Волчица вдруг обернулась и встретилась глазами с воеводой.
«Прощай, воевода. Благодарю тебя, и… удачи».
Повернулась и сгинула под дланью Сидевшего у костра прежде, чем воевода успел хоть в мыслях ответить ей.
— Ну что, воевода… теперь твой черед…
Старик обернулся, и воевода, как в кулачном бою, напружинил ноги, готовясь принять удар.
Удара не было. Было чувство, что он стоит на краю высокого обрыва, обрыва, которым кончается мир. Вся его жизнь была где-то далеко за спиной. Где-то там лежал на обугленной горе мёртвый город, дремала подо льдом Ока, шло ее берегом чужое полчище. А там, за обрывом, был только глаз. Огромное жёлтое око, всматривающееся в каждую его жилку, каждое шевеление его души, каждую, даже самую потаенную мысль, радость или боль…
А потом всё сгинуло. Старик отвел глаз. Мир так внезапно вернулся на свое место, что воевода пошатнулся.
— Ты знаешь, что Я не разбрасываюсь подарками? — спросил седобородый. — На дар ждут ответа. Я дарю только своих. Примешь Мой дар, Мою помощь — будешь Моим, и здесь, и в посмертье. И еще… отомщенные — не по Моей части. Если ты отомстишь — своих не увидишь. Уйдут в Свет.

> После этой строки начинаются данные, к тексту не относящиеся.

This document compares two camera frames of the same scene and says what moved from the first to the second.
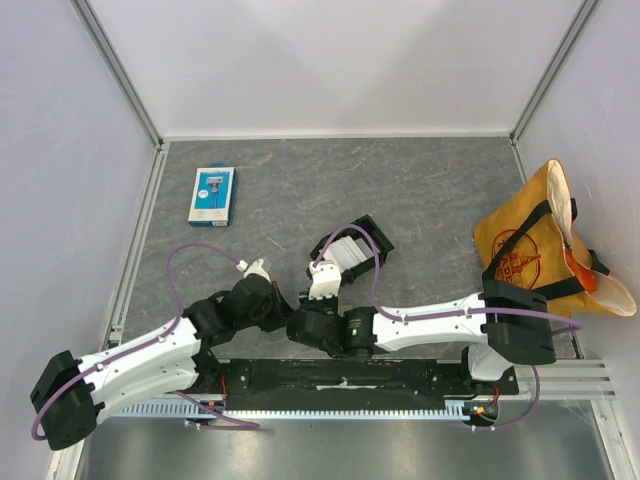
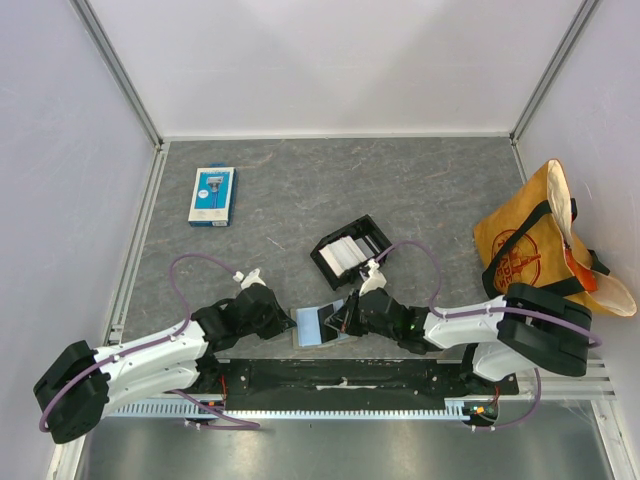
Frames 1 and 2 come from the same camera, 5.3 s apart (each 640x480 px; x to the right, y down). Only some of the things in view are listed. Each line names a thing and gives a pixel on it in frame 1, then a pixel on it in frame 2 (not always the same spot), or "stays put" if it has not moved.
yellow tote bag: [530, 240] stays put
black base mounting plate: [347, 382] stays put
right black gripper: [347, 270] → [357, 310]
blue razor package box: [215, 196] stays put
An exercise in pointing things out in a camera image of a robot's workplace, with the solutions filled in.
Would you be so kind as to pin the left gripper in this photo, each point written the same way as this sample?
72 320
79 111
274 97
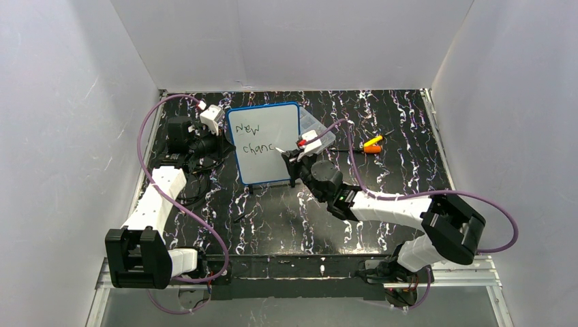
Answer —
217 143

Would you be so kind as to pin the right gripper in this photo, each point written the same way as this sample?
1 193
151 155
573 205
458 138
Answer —
295 158

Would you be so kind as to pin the blue framed whiteboard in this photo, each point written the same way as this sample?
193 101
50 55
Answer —
258 133

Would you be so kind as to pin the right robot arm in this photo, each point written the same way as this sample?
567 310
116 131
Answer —
451 227

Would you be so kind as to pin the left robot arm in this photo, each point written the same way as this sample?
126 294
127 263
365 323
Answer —
137 253

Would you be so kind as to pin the whiteboard metal stand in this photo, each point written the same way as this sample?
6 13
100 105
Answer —
252 188

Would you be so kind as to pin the clear plastic screw box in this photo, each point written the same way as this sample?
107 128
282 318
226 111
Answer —
309 122

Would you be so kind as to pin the black marker cap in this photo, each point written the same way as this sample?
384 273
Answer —
239 218

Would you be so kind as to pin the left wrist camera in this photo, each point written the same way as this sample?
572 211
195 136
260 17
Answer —
212 116

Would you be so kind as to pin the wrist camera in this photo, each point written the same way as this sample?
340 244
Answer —
308 144
212 116

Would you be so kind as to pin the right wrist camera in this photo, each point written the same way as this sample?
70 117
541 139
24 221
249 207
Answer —
308 144

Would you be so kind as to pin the yellow handled screwdriver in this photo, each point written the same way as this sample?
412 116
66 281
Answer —
376 139

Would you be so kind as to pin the orange handled screwdriver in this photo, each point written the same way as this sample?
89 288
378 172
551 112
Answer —
373 149

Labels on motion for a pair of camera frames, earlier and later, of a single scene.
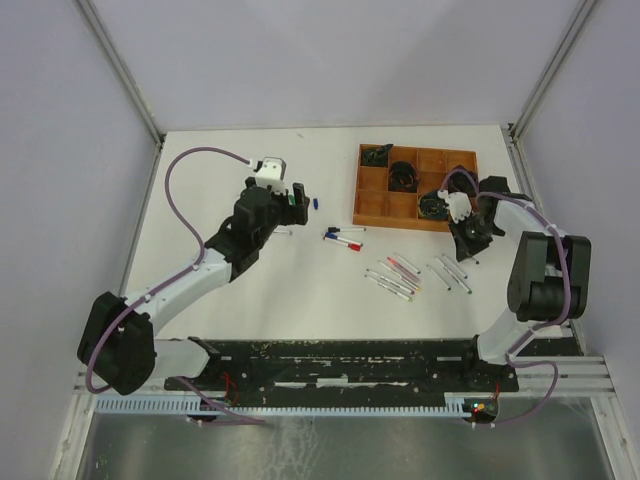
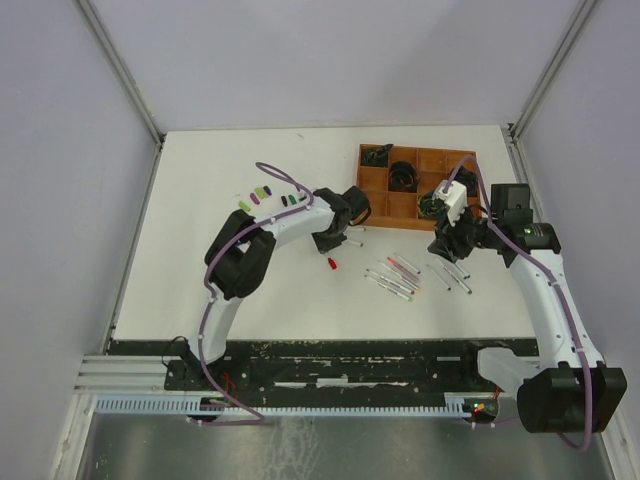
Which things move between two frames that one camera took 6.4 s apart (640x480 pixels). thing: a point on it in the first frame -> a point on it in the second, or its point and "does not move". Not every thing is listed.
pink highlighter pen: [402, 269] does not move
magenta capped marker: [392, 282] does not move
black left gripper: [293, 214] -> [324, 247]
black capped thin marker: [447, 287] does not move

— А не отомщу? — едва сам расслышал себя воевода. Но Сидевший у костра услышал его слова.
— Неотомщенные — Мои, — коротко отозвался он.
За одно это воевода бы согласился на службу. Свет. Свет для неё и для их сыновей. Не один дар — два сразу.
А себя он уже давно не числил среди живых.
— Я решил. Я готов.
— Не так уж ты и готов, воевода, — усмехнулся Старик. — Но это…
Взвыла тысячей глоток тьма за кругом, а за спиной вспыхнул огонь. Когда он успел перешагнуть огненный круг?! Старик воздвигся над ним косматой тенью.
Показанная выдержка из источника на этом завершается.